**Input data**
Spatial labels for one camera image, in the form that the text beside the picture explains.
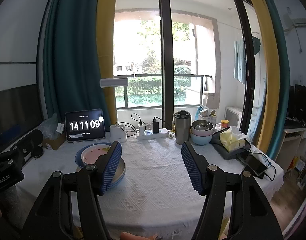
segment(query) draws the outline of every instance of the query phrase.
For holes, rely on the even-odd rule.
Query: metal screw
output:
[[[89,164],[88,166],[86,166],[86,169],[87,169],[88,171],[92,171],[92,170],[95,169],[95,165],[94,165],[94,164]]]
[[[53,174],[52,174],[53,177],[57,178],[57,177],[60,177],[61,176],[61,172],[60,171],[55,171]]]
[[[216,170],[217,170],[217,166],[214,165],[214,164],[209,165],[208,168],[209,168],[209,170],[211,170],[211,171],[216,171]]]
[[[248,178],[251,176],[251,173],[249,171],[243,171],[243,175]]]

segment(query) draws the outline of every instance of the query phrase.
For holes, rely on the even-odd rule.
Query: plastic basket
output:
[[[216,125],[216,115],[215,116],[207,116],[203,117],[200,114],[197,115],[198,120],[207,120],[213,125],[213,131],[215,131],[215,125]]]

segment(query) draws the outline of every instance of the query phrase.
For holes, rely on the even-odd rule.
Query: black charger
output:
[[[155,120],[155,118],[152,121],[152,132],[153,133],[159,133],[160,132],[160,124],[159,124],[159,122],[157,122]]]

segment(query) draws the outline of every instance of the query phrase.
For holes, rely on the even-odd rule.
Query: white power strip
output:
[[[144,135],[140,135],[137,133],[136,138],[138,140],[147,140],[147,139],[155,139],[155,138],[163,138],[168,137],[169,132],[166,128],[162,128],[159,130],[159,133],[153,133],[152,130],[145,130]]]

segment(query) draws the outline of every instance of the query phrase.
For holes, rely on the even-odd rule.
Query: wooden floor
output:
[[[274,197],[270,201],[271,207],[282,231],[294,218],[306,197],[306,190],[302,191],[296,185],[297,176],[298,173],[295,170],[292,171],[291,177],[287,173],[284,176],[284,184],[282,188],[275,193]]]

...

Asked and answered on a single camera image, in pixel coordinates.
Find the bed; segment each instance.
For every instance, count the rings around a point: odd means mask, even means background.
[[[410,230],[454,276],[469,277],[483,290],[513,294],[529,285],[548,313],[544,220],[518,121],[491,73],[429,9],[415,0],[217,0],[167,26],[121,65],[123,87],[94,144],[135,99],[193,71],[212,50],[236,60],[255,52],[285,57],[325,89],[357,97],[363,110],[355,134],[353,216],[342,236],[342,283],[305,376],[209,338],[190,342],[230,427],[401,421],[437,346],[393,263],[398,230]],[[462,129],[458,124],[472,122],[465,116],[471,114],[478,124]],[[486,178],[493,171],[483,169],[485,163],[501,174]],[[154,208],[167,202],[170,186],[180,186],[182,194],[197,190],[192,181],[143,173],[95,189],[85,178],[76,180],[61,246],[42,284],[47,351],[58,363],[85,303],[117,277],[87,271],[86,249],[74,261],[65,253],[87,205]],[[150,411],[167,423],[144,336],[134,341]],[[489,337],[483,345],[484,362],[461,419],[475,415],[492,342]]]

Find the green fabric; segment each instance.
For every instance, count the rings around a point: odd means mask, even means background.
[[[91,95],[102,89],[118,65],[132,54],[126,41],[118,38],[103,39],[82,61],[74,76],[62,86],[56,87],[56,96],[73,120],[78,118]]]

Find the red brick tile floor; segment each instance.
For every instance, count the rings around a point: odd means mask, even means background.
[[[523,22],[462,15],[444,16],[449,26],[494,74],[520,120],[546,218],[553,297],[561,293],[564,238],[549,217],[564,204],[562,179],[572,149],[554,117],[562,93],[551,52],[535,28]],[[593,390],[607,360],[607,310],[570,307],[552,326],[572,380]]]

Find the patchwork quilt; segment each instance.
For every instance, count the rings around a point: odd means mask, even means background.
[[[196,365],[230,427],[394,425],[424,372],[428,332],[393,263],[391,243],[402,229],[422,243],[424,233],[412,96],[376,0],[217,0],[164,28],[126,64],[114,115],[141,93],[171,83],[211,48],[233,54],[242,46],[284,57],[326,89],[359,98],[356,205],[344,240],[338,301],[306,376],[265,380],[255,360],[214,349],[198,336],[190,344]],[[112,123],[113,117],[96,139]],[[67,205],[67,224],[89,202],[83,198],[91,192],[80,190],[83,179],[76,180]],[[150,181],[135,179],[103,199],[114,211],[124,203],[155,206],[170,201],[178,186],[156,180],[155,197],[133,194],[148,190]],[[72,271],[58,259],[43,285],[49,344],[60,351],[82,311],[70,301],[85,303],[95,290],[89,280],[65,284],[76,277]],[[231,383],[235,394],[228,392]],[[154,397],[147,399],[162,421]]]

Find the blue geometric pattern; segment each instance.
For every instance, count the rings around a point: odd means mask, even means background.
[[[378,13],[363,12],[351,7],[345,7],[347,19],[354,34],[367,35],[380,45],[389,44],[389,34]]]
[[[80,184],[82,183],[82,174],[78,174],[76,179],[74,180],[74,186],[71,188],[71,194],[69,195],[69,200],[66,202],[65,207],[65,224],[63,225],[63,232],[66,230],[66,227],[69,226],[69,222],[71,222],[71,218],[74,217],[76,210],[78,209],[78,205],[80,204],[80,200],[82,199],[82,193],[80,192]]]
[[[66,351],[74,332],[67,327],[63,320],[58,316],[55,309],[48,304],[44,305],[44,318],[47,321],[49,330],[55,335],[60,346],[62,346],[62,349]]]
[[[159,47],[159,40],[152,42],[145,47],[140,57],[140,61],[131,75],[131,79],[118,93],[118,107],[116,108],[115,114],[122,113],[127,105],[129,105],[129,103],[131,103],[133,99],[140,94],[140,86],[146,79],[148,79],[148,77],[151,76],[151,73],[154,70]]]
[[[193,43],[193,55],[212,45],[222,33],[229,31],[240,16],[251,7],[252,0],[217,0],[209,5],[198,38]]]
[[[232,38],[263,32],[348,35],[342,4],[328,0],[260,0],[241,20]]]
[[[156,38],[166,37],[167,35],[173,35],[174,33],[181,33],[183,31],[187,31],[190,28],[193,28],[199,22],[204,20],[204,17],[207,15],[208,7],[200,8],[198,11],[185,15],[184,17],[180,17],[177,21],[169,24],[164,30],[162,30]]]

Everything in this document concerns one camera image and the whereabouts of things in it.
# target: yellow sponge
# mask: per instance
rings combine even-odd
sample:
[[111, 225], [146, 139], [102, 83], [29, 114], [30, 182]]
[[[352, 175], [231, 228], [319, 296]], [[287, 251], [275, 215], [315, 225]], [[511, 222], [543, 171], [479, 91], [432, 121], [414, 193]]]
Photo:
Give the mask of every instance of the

...

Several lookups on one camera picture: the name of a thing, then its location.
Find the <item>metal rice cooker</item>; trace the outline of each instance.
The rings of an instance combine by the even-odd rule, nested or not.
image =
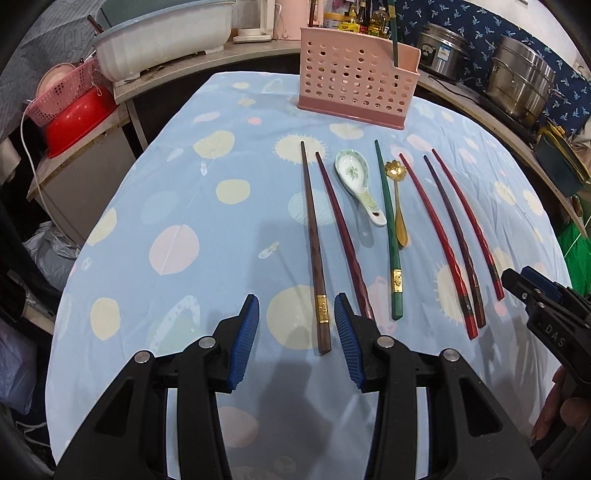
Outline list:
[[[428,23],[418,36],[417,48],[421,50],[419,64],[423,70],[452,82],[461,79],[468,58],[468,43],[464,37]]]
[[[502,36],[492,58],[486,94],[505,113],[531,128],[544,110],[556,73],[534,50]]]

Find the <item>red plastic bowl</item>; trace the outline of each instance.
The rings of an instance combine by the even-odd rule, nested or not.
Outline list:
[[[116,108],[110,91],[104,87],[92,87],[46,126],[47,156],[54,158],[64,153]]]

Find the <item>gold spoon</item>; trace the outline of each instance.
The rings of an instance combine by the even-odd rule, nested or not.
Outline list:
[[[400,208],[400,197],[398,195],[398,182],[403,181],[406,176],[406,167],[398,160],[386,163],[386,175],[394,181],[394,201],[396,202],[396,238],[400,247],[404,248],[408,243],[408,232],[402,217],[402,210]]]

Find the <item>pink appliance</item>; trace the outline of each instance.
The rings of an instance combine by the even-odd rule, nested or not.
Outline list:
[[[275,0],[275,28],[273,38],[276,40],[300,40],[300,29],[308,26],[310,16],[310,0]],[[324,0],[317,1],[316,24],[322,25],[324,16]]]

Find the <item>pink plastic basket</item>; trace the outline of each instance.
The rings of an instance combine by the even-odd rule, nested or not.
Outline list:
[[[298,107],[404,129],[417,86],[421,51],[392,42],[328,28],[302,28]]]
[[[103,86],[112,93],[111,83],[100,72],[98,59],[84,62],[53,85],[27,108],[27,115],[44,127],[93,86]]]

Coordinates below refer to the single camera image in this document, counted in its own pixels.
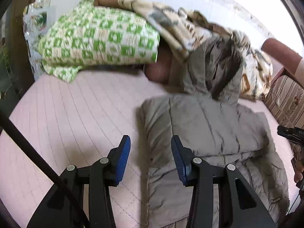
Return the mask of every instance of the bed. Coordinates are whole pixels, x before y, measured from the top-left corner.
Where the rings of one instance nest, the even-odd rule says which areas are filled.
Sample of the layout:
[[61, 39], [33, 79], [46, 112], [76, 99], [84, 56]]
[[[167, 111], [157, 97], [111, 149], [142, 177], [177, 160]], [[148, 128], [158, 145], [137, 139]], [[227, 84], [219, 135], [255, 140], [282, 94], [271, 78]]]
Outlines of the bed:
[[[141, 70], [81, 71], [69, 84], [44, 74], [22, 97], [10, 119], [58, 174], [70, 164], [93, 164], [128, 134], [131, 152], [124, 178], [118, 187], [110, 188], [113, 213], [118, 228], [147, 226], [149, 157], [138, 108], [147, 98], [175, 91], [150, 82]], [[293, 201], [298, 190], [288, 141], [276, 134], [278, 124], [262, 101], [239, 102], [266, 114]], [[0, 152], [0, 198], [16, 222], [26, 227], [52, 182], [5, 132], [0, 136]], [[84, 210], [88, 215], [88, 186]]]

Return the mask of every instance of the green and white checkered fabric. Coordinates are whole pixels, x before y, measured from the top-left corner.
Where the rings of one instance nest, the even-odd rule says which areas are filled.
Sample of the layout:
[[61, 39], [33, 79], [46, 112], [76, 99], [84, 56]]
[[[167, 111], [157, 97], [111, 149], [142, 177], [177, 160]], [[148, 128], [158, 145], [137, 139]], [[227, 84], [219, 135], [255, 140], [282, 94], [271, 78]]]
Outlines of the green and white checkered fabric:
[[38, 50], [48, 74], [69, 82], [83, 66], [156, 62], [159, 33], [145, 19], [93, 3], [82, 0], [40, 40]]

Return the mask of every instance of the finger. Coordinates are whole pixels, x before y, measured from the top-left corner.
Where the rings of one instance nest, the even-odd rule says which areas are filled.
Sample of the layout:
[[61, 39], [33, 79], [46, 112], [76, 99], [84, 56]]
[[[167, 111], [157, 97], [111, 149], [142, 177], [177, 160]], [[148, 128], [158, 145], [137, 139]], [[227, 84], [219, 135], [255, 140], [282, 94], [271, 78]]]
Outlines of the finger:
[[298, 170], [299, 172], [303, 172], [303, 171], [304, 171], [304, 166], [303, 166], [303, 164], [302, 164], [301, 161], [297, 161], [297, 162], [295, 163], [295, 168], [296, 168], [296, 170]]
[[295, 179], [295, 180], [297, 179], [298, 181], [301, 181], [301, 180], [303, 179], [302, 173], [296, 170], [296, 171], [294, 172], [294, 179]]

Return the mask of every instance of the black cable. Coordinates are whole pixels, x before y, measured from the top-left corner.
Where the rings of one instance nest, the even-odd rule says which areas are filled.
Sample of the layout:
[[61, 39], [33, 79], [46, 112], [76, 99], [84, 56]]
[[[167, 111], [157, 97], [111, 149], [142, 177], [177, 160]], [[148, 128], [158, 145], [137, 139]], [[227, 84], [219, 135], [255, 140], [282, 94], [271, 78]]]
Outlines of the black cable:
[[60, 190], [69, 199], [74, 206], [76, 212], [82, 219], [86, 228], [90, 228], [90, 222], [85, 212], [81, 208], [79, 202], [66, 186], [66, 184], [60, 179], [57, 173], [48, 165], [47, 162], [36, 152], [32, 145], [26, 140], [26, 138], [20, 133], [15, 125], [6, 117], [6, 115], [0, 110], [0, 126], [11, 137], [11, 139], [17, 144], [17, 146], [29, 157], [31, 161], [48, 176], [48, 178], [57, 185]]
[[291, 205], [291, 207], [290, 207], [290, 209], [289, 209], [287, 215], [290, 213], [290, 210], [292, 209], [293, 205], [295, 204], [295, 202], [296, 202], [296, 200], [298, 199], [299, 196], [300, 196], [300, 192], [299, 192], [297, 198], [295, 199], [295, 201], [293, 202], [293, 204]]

**What is required**
Reproduce, exactly as they stand in the data above, the lines from the one that holds "rings combine even-odd" to the one that holds "Give the mask of every instance of the", inclusive.

**Written solution**
rings combine even-odd
sample:
[[111, 225], [146, 139], [102, 83], [29, 114], [30, 182]]
[[[352, 175], [231, 228], [319, 296]], [[287, 251], [275, 215], [315, 225]], [[511, 222], [543, 171], [479, 91], [432, 121], [414, 193]]]
Photo:
Give the mask of every instance of the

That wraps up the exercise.